Four-year-old Hunter Hazelton sprints across the Lila Drive cul-de-sac. It's 5:30 p.m. Wednesday and he doesn't want to be late for his swimming lesson. Sterling Wardell watches his friend Hunter leave, then the 3-year-old quickly turns on his heels and runs across the street after him.

"Hey, Sterling, get back here," Phil Wardell calls out to his son, but Sterling has already safely reached the other side of the street, at least this time.

"They're just too young yet to understand you can't do that," Sterling's mother, Ruth Wardell, said Wednesday. "We try to keep them out of the street and teach them to look before they cross, but they're kids. Sometimes they get excited and run out into the street."

It's situations like this that prompted the Wardells to start a neighborhood petition earlier this summer, requesting the city post both a "Dead End" sign and a "Slow - Children at Play" sign on Lila Drive. The neighborhood group presented its request to the Streets and Sidewalks Committee of the Havre City Council on Monday. The committee and the full City Council approved the dead end sign, but the committee denied the request for a children at play sign.

"There's children at play in several areas of town," public works director Dave Peterson said at Monday's Streets and Sidewalks Committee meeting. "If this sign request is approved, who's to say the committee won't get similar requests from every block in town."

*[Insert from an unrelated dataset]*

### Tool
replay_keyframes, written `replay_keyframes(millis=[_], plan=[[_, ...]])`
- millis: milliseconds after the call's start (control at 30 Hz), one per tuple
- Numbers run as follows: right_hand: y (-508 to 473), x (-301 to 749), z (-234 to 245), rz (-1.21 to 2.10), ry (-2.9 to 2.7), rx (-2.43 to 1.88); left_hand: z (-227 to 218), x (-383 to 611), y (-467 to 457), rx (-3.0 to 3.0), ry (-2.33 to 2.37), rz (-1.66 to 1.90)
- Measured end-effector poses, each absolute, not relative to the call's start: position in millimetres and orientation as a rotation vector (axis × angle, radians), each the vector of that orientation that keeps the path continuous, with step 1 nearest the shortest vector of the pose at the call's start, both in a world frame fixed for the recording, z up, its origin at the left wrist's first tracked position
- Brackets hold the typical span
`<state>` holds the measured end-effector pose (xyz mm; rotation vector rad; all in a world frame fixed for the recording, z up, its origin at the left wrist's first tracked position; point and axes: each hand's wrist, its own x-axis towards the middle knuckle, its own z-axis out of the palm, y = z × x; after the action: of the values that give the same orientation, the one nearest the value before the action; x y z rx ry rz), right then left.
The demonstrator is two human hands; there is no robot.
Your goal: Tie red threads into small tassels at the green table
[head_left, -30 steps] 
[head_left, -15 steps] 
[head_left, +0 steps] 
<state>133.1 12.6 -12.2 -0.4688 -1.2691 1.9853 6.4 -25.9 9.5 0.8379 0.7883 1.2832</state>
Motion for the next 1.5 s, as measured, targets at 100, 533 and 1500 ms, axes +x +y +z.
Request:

On May 17, the Streets and Sidewalks Committee rejected a similar request for a children at play sign from a group of Spruce Drive residents, citing the same concerns for a possible influx of sign requests. Instead, the committee requested extra police patrol in the Spruce Drive area.

"Children at play signs cannot be enforced," Peterson said. "They're just a warning, and people don't seem to pay attention to them anyway."

Ruth Wardell said there's 25 children living on Lila Drive, nine of those age 10 and under.

"I want to keep our children safe," the mother of four said. "I don't want to see an accident."

On Wednesday afternoon the four Wardell children were outside playing, alongside several other neighborhood children, including Tracy Huebsch's three little girls, ages 2, 4 and 6. While the older children pushed their younger counterparts on tricycles and carried squealing little girls on their backs, the parents stood watch, trying to make sure every child stayed safely, out of the street. Occasionally, a child would break free from the adults' careful supervision and ride a bike into the street or chase a ball into the cul-de-sac.

"We can't always prevent that from happening," said Huebsch, who's lived on Lila Drive for five years. "The safety of our neighborhood kids is our top concern, and we'll do anything we can to protect them."

Huebsch said she's hopeful a dead end sign will deter drivers from trying to use the cul-de-sac as a through street, but she also wants drivers to be aware that children are living and playing in the area.

"The first thing I do when I see a children at play sign is slow down," Huebsch said. "It makes me more aware as a driver. I don't see why we can't get a sign like that. We have lots of children on this street. It just makes sense."

Hunter's mother, Stacy Hazelton, said she has her hands full with Hunter and his 2-year-old sister, Mollee, without having to worry about every car on Lila Drive.

"There's quite a bit of traffic on this street, considering it's a dead end," Hazelton said. "And the drivers are going too fast. I'm afraid that one of these kids is going to get hit."

Though the Lila Drive neighbors said they're disappointed that the city didn't approve their request for a "Slow - Children at Play" sign, they're not going to stop there.

"We'll get a sign ourselves and put it up," Ruth Wardell said. "It's that important."

City Council member Allen "Woody" Woodwick, who chairs the Streets and Sidewalks Committee, said residents can do that as long as they erect the sign on private property and not on the city right of way.

The Lila Drive residents said they'd appreciate extra police patrol in their neighborhood, but also said they wouldn't shy away from helping to enforce the speed limit and caution drivers.

"We'll get out here with a bull horn if we have to," Ruth Wardell said. "Anything we can do to help make drivers aware of our kids, we're up for it."

Woodwick said he would ask Havre police to step up patrols on Lila Drive.